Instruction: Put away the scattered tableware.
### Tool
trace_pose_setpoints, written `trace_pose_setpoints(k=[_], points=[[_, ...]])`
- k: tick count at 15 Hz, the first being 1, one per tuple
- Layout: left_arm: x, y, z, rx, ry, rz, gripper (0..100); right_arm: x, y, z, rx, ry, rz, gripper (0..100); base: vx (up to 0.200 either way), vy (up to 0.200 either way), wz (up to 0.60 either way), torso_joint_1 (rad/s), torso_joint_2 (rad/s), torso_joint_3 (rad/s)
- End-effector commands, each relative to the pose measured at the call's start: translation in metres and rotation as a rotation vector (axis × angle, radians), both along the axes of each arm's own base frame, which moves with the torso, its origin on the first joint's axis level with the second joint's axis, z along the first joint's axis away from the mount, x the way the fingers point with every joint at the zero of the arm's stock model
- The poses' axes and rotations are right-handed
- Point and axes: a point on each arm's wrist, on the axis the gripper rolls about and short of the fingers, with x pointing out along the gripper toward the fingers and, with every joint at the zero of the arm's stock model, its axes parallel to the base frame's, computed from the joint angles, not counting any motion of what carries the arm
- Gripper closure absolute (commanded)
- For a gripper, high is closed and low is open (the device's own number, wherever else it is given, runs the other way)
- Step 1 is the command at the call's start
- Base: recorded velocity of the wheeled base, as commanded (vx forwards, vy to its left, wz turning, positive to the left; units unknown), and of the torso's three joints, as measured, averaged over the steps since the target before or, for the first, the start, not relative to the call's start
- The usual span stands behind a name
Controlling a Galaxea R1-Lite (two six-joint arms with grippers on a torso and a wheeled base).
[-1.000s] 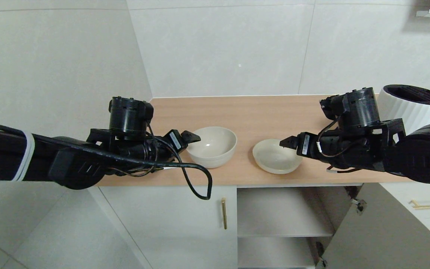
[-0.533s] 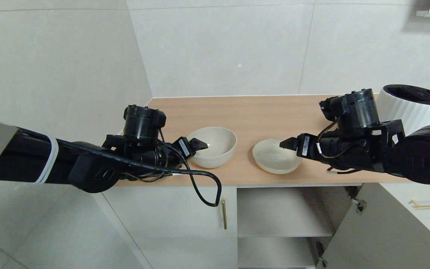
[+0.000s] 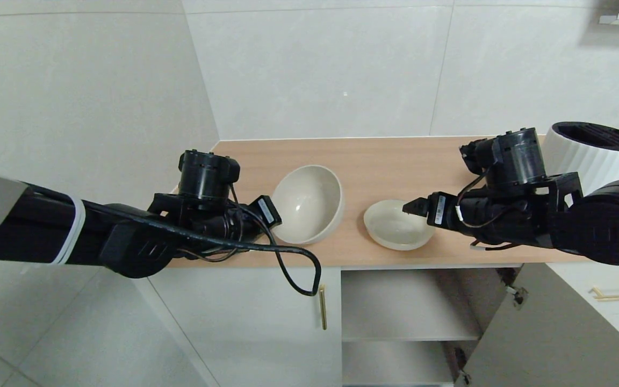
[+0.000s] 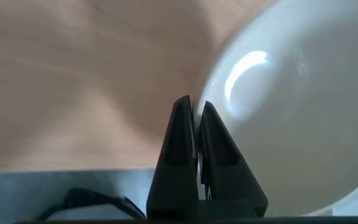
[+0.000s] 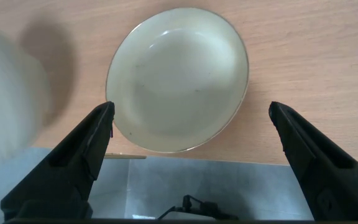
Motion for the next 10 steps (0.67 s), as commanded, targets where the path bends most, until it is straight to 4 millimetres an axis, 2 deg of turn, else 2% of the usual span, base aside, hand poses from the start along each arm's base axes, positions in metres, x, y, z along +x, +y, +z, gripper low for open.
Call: trace_pose_setpoints(k=[1, 5, 10], points=[[-0.001, 0.001, 0.001, 0.0, -0.001, 0.0, 100, 0.0, 0.0, 0.001, 0.0, -0.002, -0.001, 0, 0.0, 0.0, 0.0, 0.0, 0.0, 0.0], [-0.003, 0.002, 0.005, -0.005, -0.01, -0.001, 100, 0.0, 0.0, 0.0, -0.005, -0.001, -0.006, 0, 0.0, 0.0, 0.0, 0.0, 0.0, 0.0], [-0.007, 0.003, 0.012, -0.013, -0.024, -0.005, 100, 0.016, 0.005, -0.032, -0.15, 0.057, -0.083, 0, 0.0, 0.0, 0.0, 0.0, 0.0, 0.0]])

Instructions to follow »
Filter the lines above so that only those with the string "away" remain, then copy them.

Response box »
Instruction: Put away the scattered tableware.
- End-effector commands, each relative to the pose measured at the call's start: translation in metres and rotation as a rotation vector (axis × angle, radians), both along the axes of each arm's own base frame, which moves with the torso, its origin on the first joint's axis level with the second joint's axis, z along the first joint's axis away from the mount, x the way the fingers point with every joint at the zero of the arm's stock model

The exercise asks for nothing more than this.